Graphic: adopted from the "Fraunhofer for Industrial Engineering - IAO" document "Knowledge-Integrative and Coordinative Service Activities - Success Factors for a Sustained Competitive Advantage, Theses and Issues of a New Research Initiative": http://www.pm.iao.fhg.de/wissensarbeit/engl/wik_engl.pdf
Instructional design, course production and publishing will become key activities in the networked universities
Autor: Leopold Reif, Hoffmann & Reif
It seems obvious that the new nationwide learning network in Ethiopia will change dramatically the way universities provide and distribute their services. Because the networks require the materialisation of knowledge into media and the production of eLearning programmes, course production and publishing will need to become a core activity of faculties.
Subject matter experts, such as professors - enabled by training on instructional design and by the provision of Open Source publishing applications - will need to become involved in the production and distribution of content.
For the educational institutions this scenario would have far reaching consequences with regards to qualification requirements, workflows and the workplace itself.
Are traditional universities within their current organisational structures ready to productise their academic programmes? Usually not, because content is owned by each professor individually and is thus regarded as a personal intellectual property. It is elaborated individually in the study, distributed orally in lectures, scribbled at a blackboard and published as a paper.
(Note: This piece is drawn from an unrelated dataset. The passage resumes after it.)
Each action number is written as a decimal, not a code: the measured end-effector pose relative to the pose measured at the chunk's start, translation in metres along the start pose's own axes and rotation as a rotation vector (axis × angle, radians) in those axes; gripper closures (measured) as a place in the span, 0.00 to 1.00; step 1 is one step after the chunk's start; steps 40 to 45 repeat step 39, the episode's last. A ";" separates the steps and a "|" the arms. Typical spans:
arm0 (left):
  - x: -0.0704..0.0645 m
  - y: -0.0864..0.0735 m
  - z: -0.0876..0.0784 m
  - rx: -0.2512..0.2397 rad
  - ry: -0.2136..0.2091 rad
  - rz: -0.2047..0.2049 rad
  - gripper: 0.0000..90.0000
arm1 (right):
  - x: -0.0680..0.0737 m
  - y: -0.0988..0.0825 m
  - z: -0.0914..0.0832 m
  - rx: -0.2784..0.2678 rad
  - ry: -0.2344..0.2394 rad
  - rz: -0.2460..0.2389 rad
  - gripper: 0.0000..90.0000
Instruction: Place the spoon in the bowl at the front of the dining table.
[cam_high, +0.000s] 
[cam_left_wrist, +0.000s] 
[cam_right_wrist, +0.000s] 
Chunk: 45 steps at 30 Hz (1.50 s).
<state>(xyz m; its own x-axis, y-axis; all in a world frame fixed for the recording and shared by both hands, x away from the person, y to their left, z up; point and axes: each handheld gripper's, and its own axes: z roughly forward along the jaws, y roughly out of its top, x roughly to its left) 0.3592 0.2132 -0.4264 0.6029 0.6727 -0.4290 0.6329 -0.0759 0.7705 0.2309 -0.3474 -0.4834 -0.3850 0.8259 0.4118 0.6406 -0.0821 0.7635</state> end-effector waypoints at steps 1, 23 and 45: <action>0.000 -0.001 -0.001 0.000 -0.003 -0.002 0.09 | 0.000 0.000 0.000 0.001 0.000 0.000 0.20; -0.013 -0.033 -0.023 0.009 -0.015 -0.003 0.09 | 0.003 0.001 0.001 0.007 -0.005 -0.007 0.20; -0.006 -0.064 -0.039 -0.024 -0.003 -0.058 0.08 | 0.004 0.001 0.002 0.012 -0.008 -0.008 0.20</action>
When knowledge is produced cooperatively in an academic environment, it is done so in a self organised way, rather than in a formal coordinated fashion. The relationship between the two approaches in universities -; self-organisation and coordination - is usually about 65% self organisation to 35% coordination, as can be seen in the graphic below.
Knowledge intensive services allow for rather flexible forms of coordination and cooperation. Schedules are not tight, processes are not standardized and it's the individual performance that counts. The graphic that is shown above gives an overview on the variety of cooperation modes that range from the self-organized and informal to highly formalised working styles - from card players to industrial production. Course production is shown as rather formally organised at this scale, whereas a university allows much more room for self organization.
As one can see at this graphic the development of content as a product within an academic institution will require a publishing approach which is rather different from the traditional content elaboration and representation in universities. This is a challenge because different work cultures are expected to become blended.
It will need an appropriate organisational infrastructure that supports the stakeholders to establish a "work culture mosaic" - meaning: the integration of a set of different working styles - that allows efficient course production and course distribution.